Part 01

19 2 0
                                    

Sebuah kaca memantulkan wajah Aluna yang sedang meringis. Kali ini bukan karena dirinya terbentur sesuatu melainkan sengaja mencubiti dirinya sendiri usai kembali ke kamarnya dari beberapa menit lalu. Aluna masih tidak percaya jika saat ini dirinya tidak berada ditahun semestinya. Apa sekarang Aluna sedang tertidur?

"AW!!!" Aluna menyerah. Dia benar-benar sadar. Bukan mimpi seperti yang ada dipikirannya.

Tetapi kenapa dia bisa sampai pada hidup seseorang? Jika dia kembali ke masa lalu, mengapa bukan ke dirinya sendiri?

Semakin dipikirkan semakin membuat kepala Aluna pusing.

Helaan nafas terasa berat. Aluna mengerjap dua kali, wajah dipantulan cermin itu terlihat sedikit pucat. Shena. Aluna akui wajahnya mirip sekali dengan Shena yang saat ini jiwanya entah kemana.

Sekitaran Aluna terasa asing. Sudut ruangan ini sedikit berantakkan oleh tumpukan baju kering yang belum di lipat. Beberapa buku dimeja dan segelas latte yang dikerumuni semut kecil. Aluna mengambil ponsel yang tergeletak di atas kasur. Milik Shena tentunya.

Sebenarnya Aluna ragu untuk membuka ponsel digenggaman tangannya, namun jika dipikirkan lagi dia sekarang adalah Shena. Dan kalau orang-orang melihatnya pun tidak akan heran, bukan? Ah mungkin diponsel itu dia bisa tau tentang Shena.

Namun kenyataannya tidak begitu. Aluna menatap bingung ketika yang dilihatnya tidak ada informasi sedikit pun disana. Galeri foto pun bersih. Hanya menyisa beberap kontak saja. Seolah Shena yang dulu memang sengaja menghapusnya sebelum Aluna terperangkap diraganya saat ini.

Aluna mencoba untuk melogin line disana dan...

"Oke mari kita lihat apa aja disini." Rasa semangat beberapa detik tadi perlahan memudar.

"Shit gak ada apa-apa!"

"Astaga ni orang niat banget Tuhan." Aluna geleng-geleng kepala. Tidak ada riwayat pesan apa pun disana. Tetapi sebuah nama terlintas dikepalanya.

Buru-buru Aluna mencarinya hingga senyum kecil terbit dikedua sudut bibirnya yang masih pucat.

*****

Angin malam berhembus pelan. Suara jangkrik melirih. Sesekali suara derum motor terdengar dibawa angin yang menyapu halaman luar tempat dimana Aluna duduk bersama seorang pemuda yang dia kenal di rumah sakit kala itu.

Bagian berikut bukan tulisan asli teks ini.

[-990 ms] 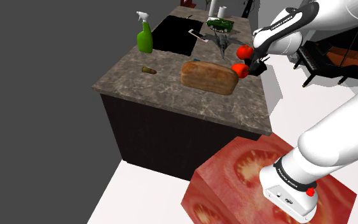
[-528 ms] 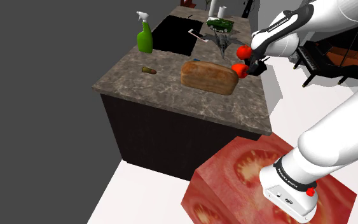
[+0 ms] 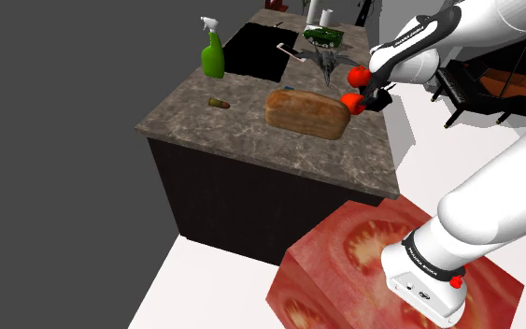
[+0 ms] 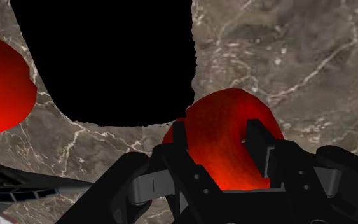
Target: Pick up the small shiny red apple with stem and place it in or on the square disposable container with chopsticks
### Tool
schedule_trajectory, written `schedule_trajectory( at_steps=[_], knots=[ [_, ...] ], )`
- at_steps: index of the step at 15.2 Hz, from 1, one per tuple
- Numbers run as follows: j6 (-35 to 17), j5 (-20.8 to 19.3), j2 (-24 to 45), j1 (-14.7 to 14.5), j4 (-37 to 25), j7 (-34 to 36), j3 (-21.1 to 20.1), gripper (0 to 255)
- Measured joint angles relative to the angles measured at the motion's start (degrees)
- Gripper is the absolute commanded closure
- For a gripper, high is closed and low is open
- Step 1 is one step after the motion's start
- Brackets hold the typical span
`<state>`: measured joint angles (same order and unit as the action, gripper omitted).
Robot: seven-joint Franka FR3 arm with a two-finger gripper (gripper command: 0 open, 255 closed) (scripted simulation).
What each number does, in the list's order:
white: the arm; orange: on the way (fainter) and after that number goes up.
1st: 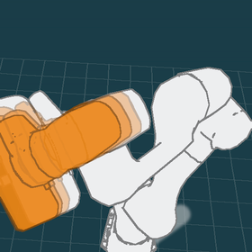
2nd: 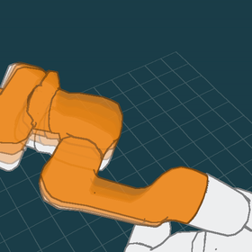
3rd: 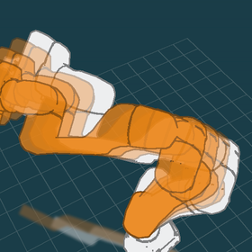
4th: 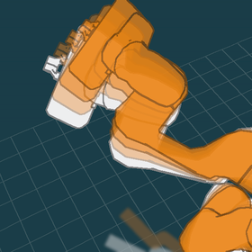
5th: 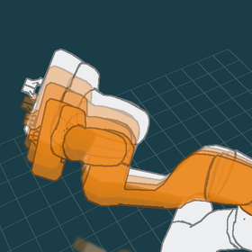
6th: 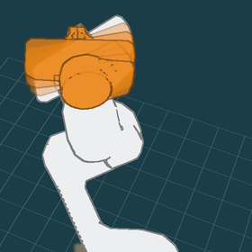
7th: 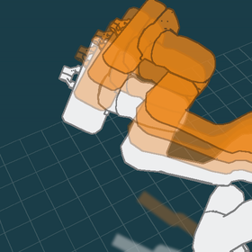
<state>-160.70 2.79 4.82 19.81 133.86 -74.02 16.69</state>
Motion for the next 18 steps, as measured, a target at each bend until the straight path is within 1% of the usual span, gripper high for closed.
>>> schedule_trajectory(
  at_steps=[6,18],
  knots=[
    [0.4,-0.3,-0.3,0.0,-0.1,0.2,0.1,255],
    [8.9,-4.2,-6.2,-0.3,-3.0,3.1,0.4,255]
  ],
)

"Jadi kau mau pergi ke sea resto? Tempat kau kecelakaan itu?" Aluna menjentikkan jarinya keudara. Binar dimatanya sungguh memancarkan kesenangan.

"Kau harus menemani ku kesana."

Lelaki itu menggeleng tegas. "Na kau kurasa kepala mu benar-benar perlu di cek lagi."

Aluna berdecak. "Astaga Aska! Aku serius." Kedua tangan Aluna bergerak menepis angin. Ada sentakan kesabaran disana menghadapi Aska yang sudah berkali-kali Aluna jelaskan tetap tidak mau mempercayainya. "Kau hanya perlu menghantarkan ku kesana. Dan setelahnya kau bisa pergi. Mungkin dengan begitu aku juga bisa pergi." imbuh Aluna. Ada harapan kecil dikedua matanya yang dapat Aska lihat.

Walau sulit dipercayai, tetapi Aska tidak bisa menolak pinta gadis itu. Ia menghela pelan. "Untuk kali ini saja aku menurutimu. Jika tidak berhasil kau harus mentraktir ku dikedai es."